Le gouvernement centrafricain qui  reproche à ce dernier des infractions de viols et de crimes de guerre réclame son extradition. Mais pour ses avocats, le chef rebelle, de son vrai nom Martin Koumtamadji,, se serait plutôt rendu de lui-même aux autorités tchadiennes.

Selon ses avocats, le leader du front démocratique du peuple centrafricain FDPC n’était pas satisfait des termes d’application de l’accord de paix de Khartoum signé le 6 février entre quatorze groupes armés et le gouvernement centrafricain.

C’est pourquoi, il a refusé de rejoindre son poste ministériel et a décidé de se rendre au Tchad avec deux de ses compagnons  pour solliciter une médiation  tchadienne.

C’est ainsi qu’ils ont été arrêtés d’après Mognan Kembetiade, un des avocats des prévenus.

"Abdoulaye Miskine s’est rendu de lui-même aux autorités tchadiennes à Haraz Mangué, une ville située dans le  Salamat au Tchad afin de solliciter la médiation de l’Etat tchadien  avec le gouvernement centrafricain.

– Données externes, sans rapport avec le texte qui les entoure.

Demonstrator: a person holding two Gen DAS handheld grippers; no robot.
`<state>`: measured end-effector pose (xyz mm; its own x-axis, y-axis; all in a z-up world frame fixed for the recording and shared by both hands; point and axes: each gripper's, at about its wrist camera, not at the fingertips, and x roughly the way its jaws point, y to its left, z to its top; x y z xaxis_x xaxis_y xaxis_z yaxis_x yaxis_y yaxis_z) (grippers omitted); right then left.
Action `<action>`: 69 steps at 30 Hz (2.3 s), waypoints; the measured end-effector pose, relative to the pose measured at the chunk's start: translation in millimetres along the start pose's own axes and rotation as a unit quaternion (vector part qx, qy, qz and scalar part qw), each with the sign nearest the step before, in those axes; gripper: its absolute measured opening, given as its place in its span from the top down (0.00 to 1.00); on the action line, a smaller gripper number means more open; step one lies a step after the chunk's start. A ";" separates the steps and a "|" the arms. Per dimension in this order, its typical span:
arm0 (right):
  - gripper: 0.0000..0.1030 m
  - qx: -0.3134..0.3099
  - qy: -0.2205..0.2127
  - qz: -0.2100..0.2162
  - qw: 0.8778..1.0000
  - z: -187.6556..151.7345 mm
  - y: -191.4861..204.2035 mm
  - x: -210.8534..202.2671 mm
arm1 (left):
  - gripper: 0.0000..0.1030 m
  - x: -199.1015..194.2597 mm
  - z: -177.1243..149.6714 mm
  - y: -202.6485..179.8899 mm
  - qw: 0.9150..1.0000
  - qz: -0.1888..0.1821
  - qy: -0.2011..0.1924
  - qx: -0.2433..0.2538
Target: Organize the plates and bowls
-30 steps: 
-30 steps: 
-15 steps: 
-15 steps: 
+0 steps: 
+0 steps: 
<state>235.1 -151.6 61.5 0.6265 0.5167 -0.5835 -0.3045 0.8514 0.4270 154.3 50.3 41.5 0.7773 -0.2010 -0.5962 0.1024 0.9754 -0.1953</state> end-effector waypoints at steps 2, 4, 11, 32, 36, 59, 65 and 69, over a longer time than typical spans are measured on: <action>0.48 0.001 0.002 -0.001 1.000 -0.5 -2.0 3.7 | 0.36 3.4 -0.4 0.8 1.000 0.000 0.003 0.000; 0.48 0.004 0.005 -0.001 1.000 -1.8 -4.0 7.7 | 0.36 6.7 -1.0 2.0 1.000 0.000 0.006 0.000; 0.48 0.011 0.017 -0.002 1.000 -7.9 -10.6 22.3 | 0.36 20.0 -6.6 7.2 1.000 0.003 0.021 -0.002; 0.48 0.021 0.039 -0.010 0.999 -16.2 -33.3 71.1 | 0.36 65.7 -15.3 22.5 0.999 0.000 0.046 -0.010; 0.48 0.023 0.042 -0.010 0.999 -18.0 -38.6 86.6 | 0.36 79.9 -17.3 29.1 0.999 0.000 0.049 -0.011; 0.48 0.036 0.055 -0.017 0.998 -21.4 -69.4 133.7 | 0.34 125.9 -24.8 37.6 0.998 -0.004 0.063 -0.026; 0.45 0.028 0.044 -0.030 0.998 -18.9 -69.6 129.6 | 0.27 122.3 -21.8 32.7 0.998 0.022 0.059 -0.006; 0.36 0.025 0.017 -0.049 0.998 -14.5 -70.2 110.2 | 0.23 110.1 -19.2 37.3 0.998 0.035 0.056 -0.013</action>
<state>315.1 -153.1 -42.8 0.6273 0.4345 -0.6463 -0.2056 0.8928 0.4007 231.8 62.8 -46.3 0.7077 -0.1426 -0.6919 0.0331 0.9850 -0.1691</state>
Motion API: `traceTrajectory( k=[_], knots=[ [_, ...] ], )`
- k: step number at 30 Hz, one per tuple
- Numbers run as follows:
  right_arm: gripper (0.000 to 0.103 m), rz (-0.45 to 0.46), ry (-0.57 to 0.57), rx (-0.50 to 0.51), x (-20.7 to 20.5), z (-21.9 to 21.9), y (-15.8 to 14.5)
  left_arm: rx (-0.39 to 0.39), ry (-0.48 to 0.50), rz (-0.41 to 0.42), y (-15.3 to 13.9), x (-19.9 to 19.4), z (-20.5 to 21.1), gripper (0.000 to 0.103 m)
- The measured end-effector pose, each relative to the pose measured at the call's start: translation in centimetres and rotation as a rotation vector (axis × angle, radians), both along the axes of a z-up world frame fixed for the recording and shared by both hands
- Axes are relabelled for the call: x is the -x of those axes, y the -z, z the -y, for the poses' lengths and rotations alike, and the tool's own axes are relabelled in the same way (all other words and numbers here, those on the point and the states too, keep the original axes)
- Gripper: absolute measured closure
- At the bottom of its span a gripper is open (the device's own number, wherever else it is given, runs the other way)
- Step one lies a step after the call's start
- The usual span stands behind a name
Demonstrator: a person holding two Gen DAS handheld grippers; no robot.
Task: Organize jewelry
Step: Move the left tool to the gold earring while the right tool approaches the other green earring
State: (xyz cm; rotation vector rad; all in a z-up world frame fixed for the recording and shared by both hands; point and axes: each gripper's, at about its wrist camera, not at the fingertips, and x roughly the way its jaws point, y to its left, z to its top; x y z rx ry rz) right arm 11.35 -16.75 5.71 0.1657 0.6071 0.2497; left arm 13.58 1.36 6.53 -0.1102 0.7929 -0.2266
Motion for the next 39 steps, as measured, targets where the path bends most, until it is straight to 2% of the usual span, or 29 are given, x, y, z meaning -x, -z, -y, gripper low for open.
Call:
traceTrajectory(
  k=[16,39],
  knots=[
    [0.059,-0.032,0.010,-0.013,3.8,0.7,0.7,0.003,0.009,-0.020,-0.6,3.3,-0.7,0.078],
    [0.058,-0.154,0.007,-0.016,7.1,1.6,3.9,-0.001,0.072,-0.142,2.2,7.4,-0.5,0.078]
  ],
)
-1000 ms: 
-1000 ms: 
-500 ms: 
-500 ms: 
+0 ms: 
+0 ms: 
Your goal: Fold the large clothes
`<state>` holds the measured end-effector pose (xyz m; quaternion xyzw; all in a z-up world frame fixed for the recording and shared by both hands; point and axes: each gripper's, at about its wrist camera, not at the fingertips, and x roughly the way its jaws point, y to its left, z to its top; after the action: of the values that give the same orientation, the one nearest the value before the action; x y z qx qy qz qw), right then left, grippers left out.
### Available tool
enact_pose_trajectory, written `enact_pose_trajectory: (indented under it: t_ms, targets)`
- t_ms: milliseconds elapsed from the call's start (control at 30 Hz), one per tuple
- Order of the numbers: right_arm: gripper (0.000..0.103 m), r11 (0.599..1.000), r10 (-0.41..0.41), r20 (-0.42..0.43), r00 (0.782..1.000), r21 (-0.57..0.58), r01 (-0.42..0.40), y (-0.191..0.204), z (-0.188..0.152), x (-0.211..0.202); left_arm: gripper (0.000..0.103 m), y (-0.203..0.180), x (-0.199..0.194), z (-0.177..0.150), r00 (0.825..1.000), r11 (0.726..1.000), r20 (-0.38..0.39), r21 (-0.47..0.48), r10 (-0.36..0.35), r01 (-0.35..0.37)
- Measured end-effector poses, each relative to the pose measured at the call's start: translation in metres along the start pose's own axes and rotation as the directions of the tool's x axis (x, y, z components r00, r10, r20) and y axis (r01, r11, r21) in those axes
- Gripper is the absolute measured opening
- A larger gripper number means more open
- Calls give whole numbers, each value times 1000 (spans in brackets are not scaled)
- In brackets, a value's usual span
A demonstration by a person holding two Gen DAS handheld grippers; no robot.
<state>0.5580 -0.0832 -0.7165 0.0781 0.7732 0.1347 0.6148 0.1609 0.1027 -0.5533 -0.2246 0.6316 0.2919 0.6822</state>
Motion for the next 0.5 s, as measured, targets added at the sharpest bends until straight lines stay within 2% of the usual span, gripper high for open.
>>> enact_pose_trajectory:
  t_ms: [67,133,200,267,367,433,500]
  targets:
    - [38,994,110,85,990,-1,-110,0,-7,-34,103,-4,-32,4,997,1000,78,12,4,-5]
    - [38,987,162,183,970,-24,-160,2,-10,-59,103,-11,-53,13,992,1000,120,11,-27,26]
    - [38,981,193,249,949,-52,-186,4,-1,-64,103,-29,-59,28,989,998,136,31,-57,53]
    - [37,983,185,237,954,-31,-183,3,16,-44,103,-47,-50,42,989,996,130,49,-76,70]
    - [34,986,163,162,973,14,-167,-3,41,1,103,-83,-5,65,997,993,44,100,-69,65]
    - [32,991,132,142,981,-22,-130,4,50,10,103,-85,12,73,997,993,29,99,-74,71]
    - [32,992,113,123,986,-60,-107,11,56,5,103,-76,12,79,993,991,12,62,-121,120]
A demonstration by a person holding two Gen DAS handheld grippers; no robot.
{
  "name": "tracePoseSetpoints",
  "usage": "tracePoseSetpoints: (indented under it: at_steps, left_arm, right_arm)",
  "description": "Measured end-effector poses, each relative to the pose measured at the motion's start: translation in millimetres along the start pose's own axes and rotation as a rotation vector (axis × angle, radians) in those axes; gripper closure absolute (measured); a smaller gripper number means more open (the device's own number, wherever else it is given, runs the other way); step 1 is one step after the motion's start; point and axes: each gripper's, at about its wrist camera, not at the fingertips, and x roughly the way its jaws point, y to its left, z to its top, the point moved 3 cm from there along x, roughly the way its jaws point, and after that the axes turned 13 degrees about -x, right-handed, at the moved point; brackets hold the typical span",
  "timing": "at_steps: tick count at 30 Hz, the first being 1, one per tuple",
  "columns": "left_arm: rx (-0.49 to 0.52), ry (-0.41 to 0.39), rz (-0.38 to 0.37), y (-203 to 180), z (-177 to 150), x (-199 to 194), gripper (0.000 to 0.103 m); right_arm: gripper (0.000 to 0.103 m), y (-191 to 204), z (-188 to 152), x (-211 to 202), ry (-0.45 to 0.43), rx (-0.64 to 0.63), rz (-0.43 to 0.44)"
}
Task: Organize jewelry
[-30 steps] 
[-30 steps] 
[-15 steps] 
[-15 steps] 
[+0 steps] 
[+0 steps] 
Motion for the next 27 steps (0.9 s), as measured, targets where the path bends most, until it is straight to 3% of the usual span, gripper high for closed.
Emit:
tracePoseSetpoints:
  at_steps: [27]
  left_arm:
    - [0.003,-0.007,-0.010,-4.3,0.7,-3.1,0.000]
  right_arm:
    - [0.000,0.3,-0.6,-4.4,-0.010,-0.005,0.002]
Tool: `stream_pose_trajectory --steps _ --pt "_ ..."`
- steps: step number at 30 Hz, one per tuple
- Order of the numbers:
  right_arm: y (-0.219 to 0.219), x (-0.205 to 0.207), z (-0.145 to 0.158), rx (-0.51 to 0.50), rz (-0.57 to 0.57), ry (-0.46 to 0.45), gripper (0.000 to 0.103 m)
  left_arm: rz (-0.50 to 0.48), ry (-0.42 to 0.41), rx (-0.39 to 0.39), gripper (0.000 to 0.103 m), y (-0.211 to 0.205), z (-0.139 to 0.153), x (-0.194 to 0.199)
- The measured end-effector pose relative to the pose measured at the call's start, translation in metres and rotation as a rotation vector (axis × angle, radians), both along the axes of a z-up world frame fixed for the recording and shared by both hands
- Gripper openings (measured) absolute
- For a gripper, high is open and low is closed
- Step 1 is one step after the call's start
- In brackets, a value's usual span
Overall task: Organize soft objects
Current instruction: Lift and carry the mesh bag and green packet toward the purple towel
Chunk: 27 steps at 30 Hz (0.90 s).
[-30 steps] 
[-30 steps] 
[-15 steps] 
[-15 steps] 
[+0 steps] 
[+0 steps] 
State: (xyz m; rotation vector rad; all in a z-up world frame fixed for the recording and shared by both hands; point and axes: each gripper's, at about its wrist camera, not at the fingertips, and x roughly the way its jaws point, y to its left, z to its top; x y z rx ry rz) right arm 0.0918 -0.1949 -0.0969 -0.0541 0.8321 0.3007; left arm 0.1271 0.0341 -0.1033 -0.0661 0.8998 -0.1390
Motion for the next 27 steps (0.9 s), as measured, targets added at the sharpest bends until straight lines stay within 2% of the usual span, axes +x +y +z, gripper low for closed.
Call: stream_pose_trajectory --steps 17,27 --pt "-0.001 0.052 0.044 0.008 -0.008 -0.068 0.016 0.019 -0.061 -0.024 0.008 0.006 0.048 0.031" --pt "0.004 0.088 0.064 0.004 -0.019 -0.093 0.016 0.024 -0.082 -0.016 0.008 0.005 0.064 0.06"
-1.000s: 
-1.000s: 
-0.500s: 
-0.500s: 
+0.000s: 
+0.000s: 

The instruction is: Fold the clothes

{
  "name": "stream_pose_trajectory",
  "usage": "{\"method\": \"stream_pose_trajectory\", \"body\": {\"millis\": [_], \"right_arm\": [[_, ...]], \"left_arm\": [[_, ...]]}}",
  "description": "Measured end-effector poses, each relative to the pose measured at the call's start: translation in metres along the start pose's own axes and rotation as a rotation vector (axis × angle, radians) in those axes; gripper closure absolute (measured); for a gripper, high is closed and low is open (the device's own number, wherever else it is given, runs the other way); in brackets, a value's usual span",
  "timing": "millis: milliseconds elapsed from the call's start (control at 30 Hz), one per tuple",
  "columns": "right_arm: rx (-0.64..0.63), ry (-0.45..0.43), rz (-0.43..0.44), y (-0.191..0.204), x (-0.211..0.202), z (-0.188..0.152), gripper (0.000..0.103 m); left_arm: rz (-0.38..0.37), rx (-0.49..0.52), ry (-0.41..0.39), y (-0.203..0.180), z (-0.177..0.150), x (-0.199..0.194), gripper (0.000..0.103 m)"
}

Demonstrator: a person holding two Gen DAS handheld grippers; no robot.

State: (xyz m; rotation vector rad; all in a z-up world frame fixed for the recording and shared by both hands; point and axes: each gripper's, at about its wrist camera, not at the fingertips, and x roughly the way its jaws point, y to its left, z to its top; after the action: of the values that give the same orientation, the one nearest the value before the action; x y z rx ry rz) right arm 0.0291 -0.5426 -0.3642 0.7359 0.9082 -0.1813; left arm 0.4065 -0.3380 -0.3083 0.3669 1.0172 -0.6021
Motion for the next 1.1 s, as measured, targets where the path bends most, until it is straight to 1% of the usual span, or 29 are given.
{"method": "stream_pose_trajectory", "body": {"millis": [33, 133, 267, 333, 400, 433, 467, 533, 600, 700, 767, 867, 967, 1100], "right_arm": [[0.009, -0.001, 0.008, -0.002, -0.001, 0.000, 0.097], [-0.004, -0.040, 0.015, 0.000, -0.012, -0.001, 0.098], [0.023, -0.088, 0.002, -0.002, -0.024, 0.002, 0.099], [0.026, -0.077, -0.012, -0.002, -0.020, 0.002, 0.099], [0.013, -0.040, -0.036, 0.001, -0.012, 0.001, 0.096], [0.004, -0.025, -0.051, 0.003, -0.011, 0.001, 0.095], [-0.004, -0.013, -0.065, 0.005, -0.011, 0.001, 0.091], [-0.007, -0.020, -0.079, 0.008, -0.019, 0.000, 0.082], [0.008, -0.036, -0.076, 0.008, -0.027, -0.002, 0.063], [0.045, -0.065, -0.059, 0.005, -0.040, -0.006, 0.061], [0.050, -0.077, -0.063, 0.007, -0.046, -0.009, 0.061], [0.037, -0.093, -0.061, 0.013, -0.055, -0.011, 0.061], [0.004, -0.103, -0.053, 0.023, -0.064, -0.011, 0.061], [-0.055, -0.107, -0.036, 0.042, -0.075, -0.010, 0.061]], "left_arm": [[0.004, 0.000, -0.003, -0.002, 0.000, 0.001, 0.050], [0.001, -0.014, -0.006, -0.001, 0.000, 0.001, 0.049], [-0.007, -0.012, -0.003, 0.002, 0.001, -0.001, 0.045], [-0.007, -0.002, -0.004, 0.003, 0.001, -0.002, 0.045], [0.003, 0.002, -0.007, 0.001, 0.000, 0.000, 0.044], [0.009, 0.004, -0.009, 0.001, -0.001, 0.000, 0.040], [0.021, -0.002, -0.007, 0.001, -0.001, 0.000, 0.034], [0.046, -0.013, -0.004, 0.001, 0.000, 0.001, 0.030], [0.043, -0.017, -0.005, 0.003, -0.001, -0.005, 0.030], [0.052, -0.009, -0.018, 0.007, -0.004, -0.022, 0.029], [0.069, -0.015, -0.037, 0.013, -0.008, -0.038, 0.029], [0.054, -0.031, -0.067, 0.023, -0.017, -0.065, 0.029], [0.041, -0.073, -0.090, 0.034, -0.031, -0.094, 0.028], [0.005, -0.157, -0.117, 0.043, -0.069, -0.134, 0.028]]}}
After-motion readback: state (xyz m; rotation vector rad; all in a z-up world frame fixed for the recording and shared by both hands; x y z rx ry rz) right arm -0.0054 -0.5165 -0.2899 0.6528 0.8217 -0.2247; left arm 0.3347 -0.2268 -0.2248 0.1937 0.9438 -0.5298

Ils ont été conduits à N’Djamena avec deux de ses compagnons et aussitôt mis aux arrêts et gardés dans un lieu tenu secret et fermé à ses avocats. Abdoulaye Miskine et ses compagnons n’ont à cette date jamais été présentés au procureur de la République. Celui-ci nous a dit simplement que l’affaire est jusque la politique et non judiciaire et de ce fait, il n’y peut rien".

La RCA exige leur extradition

Deux émissaires du gouvernement centrafricains, le ministre de la Justice et le procureur de la Cour d’appel de Bangui seront donc dépêchés à N'Djamena le 24 novembre pour solliciter leur extradition. Mais pour l’avocat Mognan Kembetiade, cette demande n’a  aucune base juridique. 

"L’accord  de paix de Khartoum mentionne qu’aucune poursuite judiciaire ne sera mise en œuvre contre les chefs des groupes armés. Abdoulaye Miskine bénéficie de l’immunité judiciaire au titre de l’accord de Khartoum postérieur aux prétendues infractions reprises dans la demande d’extradition".

Dans un communiqué de presse signé le 24 novembre, l’Etat-major du Front démocratique du peuple centrafricain a nié l’arrestation au Tchad de son leader Abdoulaye Miskine.

Le gouvernement tchadien de son côté refuse tout commentaire à ce sujet.